Square of the Patriarch

Square of the Patriarch in São Paulo, Brazil by Paulo Mendes da Rocha, 1992

The Square of the Patriarch is an important place in São Paulo, Brazil. Its location makes it part of a connection between the old town and its new extension. So it seems appropriate that a project for the Square by Paulo Mendes da Rocha would be forward thinking while respecting the historical context of the city.

So far, from da Rocha's designs, the mosaic pattern on the floor of the Square and a canopy covering an underground entrance to an adjacent museum have been completed. The former is a reconstruction of an existing Portugese mosaic now covering pedestrian areas for meeting and gathering. The latter is a parabolic covering, constructed like an airplane wing, that is suspended from a large steel beam that spans 40m across a road to further act as a gateway as well as a canopy.
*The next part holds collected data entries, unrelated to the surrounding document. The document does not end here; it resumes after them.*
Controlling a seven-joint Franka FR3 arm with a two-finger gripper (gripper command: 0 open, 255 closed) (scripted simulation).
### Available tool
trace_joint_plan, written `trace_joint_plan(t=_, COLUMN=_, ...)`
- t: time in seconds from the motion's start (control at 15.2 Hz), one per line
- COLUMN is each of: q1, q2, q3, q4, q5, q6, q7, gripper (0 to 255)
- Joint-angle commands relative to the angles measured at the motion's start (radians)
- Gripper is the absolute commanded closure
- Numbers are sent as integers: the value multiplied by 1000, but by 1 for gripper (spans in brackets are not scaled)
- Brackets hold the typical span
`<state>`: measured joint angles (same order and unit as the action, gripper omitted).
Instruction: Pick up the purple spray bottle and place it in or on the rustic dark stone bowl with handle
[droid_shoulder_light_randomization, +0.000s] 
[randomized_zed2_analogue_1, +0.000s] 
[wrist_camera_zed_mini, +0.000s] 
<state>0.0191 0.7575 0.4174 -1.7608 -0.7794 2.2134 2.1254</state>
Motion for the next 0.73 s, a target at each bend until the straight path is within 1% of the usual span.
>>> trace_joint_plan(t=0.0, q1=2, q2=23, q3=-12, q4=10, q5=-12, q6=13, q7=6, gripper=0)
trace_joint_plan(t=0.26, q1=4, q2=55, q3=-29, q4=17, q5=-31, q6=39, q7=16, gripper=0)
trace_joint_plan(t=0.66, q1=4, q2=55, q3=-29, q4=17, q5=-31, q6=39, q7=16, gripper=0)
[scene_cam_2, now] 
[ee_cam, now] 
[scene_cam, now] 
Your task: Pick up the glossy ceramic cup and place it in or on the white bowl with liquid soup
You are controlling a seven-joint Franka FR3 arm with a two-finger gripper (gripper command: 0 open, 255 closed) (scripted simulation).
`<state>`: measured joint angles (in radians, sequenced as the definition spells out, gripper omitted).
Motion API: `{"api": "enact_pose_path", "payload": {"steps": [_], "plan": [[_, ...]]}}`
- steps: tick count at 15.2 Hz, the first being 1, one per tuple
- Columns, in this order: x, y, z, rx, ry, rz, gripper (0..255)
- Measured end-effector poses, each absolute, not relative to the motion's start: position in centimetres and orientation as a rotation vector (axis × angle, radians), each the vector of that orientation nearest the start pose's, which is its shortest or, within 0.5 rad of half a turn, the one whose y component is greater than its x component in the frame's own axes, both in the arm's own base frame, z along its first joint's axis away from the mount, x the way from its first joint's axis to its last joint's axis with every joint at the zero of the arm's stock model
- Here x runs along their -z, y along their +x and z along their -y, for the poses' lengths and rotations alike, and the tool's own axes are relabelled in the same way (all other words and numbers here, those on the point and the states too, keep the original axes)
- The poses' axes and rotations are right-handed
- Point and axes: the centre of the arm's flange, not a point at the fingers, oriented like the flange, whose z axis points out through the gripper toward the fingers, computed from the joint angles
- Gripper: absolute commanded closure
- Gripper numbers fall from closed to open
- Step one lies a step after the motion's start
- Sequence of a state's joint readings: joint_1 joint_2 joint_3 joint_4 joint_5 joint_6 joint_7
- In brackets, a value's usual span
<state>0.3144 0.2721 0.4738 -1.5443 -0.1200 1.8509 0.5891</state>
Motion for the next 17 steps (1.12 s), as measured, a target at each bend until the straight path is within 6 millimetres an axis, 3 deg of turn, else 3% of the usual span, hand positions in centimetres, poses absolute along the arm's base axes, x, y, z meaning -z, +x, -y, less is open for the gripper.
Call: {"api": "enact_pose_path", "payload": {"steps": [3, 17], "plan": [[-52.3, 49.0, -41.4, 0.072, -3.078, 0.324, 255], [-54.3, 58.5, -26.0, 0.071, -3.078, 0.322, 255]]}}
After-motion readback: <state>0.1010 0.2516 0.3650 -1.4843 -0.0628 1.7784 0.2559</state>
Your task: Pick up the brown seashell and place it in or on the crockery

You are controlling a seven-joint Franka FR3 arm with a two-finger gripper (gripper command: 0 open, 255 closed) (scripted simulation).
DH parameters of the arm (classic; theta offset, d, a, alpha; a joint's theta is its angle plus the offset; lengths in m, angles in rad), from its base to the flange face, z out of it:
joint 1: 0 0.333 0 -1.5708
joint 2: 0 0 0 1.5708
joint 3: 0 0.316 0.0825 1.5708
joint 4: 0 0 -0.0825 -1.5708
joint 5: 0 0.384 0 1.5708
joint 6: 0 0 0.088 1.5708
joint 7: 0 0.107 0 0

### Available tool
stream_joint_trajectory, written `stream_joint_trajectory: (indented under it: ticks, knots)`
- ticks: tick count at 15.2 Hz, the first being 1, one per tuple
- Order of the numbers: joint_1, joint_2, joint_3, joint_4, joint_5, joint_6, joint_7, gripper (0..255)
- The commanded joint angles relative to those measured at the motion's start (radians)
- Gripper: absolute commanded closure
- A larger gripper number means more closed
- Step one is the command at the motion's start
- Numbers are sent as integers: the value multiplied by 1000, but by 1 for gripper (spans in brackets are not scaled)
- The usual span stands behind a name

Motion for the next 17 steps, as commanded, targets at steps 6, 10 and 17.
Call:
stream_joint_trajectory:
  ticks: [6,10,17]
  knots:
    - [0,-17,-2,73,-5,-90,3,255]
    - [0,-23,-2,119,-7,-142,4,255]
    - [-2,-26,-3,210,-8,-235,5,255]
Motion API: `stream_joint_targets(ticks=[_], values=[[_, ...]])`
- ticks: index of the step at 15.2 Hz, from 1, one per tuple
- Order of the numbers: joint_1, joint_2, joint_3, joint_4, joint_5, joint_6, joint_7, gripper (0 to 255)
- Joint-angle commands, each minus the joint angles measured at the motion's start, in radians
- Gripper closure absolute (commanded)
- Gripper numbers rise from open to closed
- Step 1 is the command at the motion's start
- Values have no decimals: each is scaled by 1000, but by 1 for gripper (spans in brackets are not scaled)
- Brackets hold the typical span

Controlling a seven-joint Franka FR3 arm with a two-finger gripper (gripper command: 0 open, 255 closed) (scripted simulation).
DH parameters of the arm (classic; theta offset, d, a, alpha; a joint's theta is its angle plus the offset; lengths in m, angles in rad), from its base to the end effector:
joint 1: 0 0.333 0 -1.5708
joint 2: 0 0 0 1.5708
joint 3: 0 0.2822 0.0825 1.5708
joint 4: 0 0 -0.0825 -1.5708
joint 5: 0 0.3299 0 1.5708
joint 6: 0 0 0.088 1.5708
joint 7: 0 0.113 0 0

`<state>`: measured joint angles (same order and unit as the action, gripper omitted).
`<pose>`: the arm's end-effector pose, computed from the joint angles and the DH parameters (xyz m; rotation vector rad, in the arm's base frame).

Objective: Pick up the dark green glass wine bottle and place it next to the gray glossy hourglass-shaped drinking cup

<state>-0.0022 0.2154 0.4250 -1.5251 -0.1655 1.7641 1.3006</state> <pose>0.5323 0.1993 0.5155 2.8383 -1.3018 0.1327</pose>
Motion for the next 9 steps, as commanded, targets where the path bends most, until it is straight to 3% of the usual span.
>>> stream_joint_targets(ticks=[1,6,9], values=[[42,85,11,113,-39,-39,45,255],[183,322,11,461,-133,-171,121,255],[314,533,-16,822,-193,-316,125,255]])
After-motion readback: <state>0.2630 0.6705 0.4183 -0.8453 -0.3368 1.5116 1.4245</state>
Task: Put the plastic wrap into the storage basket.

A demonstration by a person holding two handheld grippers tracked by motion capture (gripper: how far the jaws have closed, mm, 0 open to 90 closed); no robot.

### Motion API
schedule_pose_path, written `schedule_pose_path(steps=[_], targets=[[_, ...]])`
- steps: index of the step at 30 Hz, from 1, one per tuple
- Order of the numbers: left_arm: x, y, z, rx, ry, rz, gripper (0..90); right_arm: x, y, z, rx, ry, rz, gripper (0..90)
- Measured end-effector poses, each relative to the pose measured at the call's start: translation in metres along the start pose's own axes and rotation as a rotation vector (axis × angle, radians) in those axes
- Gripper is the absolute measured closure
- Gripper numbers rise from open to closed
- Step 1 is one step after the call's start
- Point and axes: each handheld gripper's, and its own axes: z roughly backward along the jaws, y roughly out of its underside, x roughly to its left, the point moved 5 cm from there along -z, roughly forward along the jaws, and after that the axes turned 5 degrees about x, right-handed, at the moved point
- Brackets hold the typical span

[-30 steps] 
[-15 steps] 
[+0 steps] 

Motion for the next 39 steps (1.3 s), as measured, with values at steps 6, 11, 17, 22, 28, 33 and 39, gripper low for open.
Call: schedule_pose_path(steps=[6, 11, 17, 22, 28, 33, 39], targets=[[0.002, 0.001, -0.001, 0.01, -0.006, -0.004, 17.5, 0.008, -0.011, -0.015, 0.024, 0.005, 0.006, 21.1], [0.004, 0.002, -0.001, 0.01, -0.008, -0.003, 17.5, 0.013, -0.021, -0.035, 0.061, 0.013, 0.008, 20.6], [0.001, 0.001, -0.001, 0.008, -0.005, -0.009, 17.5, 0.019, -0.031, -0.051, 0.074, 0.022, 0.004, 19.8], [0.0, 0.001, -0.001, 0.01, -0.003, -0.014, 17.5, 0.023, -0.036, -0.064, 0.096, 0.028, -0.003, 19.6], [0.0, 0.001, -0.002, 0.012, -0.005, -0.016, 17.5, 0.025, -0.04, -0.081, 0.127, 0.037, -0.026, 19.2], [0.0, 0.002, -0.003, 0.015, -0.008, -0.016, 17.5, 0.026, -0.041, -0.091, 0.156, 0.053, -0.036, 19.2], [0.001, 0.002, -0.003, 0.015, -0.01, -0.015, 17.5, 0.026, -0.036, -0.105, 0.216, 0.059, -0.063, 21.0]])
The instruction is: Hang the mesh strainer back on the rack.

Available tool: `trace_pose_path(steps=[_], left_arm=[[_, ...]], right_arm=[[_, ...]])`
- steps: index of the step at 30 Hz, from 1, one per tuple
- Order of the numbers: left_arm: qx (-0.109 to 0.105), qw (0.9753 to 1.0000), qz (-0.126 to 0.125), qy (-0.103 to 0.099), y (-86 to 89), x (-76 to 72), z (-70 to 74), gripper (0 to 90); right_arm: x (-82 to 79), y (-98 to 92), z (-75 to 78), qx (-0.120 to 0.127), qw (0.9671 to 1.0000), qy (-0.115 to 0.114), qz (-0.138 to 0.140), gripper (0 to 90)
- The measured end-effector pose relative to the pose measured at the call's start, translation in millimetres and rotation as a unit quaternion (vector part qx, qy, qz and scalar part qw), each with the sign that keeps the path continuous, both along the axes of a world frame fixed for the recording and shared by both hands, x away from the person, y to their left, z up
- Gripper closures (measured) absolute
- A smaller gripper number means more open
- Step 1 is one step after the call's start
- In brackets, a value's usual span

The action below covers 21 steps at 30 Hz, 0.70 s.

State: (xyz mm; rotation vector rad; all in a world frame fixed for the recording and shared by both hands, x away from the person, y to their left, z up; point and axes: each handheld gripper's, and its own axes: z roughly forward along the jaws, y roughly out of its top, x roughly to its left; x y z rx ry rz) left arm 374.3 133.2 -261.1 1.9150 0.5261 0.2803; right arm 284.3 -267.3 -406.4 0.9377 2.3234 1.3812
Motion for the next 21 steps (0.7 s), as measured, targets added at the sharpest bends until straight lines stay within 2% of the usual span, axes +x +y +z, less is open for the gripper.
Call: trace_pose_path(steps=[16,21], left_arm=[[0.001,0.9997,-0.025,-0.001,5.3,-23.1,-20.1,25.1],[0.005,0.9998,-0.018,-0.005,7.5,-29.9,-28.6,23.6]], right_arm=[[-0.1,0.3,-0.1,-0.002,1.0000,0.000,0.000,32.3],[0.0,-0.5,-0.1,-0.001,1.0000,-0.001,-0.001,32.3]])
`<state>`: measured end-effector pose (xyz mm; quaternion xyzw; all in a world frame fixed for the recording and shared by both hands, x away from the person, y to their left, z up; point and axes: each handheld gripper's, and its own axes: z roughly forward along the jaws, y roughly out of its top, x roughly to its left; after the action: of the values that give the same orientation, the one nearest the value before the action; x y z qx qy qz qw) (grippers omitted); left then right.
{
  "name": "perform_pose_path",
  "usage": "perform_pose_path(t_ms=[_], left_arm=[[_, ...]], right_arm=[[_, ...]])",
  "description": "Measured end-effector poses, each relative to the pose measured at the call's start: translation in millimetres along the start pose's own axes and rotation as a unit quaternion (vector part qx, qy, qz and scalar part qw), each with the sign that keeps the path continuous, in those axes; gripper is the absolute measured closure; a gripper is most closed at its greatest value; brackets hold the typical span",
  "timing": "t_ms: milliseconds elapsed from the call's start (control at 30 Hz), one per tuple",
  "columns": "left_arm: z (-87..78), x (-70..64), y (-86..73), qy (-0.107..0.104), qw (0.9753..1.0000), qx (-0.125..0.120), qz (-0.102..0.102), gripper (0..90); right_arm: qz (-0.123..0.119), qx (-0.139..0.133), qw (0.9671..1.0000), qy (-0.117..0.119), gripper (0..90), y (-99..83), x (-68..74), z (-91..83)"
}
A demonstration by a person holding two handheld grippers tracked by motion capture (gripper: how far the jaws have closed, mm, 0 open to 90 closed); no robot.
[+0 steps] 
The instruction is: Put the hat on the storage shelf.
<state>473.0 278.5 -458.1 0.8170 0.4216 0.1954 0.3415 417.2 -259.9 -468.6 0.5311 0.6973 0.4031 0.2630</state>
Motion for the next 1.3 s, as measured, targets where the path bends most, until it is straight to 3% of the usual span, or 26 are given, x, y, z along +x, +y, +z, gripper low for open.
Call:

Although the structure required is huge, the canopy receives the most attention, partly to its subtle asymmetry. As a visual terminus to a road perpendicular to the structure (to the left in the above image), the canopy curves to its low point near the ground. This subtle maneuver allows the top of the canopy to have the most presence from the road, especially as the sun illuminates the white surface.

The other side of the canopy is raised higher than the other, indicating the entry to the museum below but also allowing for views to an old church at an angle to the plaza (partially obscured in the image above). As one exits to the plaza the church front is in full view, an important consideration for the architect and the city planners. This gesture, and the altogether low profile of the design, respect the historical fabric while simultaneously looking forward through its simple, gateway structure and elegant canopy.